30/10/2014 11:30 GMT | Updated 29/12/2014 05:59 GMT

The Dementia Crisis- It Wont Be Improved By Biasing Doctors' Advice

Right at the beginning of Jerome K Jerome's masterpiece "Three men in a boat," the hero picks up a medical dictionary and discovers that he has the symptoms of every disease mentioned with the exception of housemaid's knee. The prescription he is given surprises him. After beer, steak, exercise and early bedtimes, it ends with the words "and don't stuff up your head with things you don't understand."

Yes, most of us have been there a few times; the pain in the chest that turned out to be indigestion, the blood in the urine which followed a dish of beetroot, the other symptoms which came and then went. It is always easy to imagine the worst. Why I even heard of someone telling his doctor that he was afraid he might have a severe case of manflu, a self diagnosis which, I may say, turned out to be entirely correct. But of all the possible symptoms it must surely be those of dementia which worry us most. How did I fail to call in at the post office? How could I have forgotten the name of the last prime minister but one, or where we went on holiday or who I sat next to at dinner last week? The trouble is that the symptoms are so similar to those of normal absentmindedness and the effects of dementia are so bleak, that minor incidents of forgetfulness can lead to a frightening cycle of self diagnosis (it cannot be normal to forget things like that), self treatment (I will now learn a list of the last twenty French prime ministers) and, hopefully, relief (yes, it's much better now. My memory probably just wanted exercise).

The role of a doctor in this area is a difficult one. There are therapies which might help with the disease and he would not want his patient to miss out on these.
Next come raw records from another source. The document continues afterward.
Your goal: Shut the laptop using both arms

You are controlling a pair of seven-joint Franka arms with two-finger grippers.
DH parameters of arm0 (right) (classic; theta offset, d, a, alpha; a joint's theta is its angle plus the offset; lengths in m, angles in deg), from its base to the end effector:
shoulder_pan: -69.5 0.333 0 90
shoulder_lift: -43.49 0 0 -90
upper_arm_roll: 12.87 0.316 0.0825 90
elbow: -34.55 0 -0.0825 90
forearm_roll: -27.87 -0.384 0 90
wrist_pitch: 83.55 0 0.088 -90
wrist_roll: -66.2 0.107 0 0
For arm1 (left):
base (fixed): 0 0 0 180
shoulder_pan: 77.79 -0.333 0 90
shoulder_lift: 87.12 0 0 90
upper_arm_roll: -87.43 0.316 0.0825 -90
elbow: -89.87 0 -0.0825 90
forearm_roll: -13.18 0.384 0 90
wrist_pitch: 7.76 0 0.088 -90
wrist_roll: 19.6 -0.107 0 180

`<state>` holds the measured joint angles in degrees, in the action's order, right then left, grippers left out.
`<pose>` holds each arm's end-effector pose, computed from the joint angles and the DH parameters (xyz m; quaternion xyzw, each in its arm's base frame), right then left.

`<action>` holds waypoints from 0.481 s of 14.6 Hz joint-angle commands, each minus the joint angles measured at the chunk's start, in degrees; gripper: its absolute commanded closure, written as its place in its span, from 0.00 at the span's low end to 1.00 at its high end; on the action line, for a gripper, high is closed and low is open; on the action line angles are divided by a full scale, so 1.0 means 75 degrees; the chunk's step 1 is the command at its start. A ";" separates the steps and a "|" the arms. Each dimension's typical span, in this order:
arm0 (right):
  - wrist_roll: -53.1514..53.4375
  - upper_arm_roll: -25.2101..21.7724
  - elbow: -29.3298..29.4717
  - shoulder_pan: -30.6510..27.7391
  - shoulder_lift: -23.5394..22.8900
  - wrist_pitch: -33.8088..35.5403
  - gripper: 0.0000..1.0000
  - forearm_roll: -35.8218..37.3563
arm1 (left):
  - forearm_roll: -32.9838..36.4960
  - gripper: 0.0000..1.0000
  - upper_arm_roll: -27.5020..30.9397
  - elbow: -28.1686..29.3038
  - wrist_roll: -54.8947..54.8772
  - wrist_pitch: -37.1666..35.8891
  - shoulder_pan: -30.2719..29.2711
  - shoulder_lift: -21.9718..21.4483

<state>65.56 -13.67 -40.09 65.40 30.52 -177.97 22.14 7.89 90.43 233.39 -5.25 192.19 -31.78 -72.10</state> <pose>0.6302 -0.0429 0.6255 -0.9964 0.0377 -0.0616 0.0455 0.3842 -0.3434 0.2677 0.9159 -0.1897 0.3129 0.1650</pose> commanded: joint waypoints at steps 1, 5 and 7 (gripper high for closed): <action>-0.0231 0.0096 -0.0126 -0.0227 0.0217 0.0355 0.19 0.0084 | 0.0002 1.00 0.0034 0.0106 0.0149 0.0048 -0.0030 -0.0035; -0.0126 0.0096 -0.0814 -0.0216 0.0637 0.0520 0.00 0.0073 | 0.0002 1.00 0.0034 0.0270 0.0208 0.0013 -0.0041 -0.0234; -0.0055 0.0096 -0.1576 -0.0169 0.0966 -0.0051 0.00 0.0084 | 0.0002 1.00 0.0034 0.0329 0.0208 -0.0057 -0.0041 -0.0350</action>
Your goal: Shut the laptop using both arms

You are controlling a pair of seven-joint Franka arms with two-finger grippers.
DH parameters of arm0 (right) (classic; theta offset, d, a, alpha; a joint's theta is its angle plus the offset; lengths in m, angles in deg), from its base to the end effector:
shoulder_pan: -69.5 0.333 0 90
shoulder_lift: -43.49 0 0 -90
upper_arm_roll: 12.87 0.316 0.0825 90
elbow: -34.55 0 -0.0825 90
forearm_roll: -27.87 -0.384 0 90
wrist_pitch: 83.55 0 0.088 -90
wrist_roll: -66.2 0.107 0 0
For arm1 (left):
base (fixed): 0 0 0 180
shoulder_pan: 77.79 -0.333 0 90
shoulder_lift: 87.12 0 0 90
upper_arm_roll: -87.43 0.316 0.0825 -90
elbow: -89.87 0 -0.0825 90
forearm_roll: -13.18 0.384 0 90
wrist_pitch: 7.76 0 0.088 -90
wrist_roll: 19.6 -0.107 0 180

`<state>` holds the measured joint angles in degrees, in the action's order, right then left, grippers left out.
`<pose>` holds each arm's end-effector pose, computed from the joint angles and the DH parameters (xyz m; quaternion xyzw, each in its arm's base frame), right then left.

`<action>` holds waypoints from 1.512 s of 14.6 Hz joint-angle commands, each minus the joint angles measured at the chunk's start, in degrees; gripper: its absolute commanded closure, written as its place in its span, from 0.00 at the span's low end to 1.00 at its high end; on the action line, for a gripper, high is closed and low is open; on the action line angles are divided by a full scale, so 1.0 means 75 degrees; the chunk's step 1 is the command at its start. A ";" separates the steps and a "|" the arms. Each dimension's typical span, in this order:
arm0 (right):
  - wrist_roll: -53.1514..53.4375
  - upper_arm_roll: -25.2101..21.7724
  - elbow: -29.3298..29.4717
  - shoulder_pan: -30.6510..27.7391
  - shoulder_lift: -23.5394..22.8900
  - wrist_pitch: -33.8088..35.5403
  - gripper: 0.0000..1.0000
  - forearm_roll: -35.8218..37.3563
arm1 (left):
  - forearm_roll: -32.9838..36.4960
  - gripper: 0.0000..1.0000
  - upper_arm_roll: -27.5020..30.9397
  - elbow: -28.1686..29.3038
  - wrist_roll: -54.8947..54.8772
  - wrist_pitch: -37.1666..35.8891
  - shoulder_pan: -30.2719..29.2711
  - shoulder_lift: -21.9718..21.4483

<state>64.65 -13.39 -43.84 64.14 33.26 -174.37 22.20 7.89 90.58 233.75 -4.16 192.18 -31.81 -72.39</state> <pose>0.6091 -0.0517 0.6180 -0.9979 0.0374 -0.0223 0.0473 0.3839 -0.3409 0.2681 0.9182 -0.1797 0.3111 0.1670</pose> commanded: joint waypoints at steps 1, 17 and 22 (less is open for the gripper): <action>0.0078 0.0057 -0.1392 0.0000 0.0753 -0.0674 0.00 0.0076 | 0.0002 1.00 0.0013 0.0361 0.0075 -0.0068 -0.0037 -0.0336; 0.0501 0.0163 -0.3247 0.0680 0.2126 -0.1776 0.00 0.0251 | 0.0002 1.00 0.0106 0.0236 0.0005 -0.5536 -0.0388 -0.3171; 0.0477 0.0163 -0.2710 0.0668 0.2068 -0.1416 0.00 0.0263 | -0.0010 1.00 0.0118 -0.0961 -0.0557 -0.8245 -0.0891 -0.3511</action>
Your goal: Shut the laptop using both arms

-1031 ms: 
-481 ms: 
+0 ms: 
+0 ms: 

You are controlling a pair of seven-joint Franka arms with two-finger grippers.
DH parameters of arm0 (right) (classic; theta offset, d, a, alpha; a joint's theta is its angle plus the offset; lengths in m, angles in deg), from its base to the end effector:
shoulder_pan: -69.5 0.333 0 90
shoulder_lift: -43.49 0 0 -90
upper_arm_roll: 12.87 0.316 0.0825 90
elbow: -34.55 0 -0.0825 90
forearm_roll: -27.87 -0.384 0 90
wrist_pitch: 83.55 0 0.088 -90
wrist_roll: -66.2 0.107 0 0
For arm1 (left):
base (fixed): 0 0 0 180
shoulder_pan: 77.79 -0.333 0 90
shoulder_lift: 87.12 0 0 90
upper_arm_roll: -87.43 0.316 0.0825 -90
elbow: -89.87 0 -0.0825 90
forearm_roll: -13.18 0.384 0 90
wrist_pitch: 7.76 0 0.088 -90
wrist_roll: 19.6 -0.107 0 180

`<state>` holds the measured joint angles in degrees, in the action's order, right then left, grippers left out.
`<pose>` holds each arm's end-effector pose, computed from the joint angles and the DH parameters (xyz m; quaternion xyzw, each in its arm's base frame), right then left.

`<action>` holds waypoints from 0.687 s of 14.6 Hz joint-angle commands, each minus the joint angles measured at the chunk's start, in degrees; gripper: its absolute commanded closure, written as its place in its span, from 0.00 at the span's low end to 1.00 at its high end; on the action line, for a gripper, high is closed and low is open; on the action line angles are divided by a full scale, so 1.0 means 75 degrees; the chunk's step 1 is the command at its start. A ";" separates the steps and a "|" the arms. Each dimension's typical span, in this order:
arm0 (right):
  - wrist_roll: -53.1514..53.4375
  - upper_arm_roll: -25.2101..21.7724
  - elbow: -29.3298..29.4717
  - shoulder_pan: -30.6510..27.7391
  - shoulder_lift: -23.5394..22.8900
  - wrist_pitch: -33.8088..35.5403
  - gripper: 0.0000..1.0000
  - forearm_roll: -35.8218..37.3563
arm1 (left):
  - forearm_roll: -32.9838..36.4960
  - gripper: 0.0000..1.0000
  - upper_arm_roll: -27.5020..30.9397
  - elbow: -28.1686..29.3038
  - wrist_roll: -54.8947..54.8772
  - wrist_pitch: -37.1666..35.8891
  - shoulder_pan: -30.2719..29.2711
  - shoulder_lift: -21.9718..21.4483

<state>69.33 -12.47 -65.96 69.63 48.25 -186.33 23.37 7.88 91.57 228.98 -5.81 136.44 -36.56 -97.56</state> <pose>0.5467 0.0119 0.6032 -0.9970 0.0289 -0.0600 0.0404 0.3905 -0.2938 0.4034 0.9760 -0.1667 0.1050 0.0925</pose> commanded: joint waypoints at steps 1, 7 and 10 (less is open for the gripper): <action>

On the other hand a mistaken belief that one is suffering from dementia can destroy someone's life. Which way will he lean? The answer is that he must not lean at all. His duty must be to use his knowledge, his experience and his common sense to give the right advice. Of course he will occasionally get it wrong in either direction. Professional men do. Nonetheless he must try his best.

It is difficult to see how the highly contentious proposal that the NHS should pay £55 pounds to every doctor who prescribes dementia can possibly square with this. The £55 is intended as an incentive. It is presumably, therefore, intended that it will affect the doctor's diagnosis. So he will no longer be giving his best advice but rather advice with a bias set by official priorities. Other professional advisers have to explain to their client if they have a conflict of interest, if they receive commission for recommending an insurance company or something of that sort. The better ones will tell the client that if they receive any commission they will pay it over to the client so that it can never be said that they were biased. So how should doctors live up to this standard under the new regime?

"I am afraid I must diagnose you as suffering from dementia. I should add that by doing so I net myself £55."

"And what would your diagnosis be if you weren't getting the £55, Doc?"

"Oh then I would say that it was normal forgetfulness."

The only thing worse than that would be if the doctor lied at this point.

One can understand why the NHS is anxious that dementia should be spotted earlier. It is a terrible scourge and as the population ages, likely to become more so. Still the answer is not to prevent doctors from giving honest advice. From a practical point of view that is self defeating since people will become even shyer of getting medical advice on the issue but the real issue goes beyond this. The public does not trust politicians but it does trust the integrity of doctors. It is probably right in both judgements. We must not allow the politicians to pull the doctors down to their level.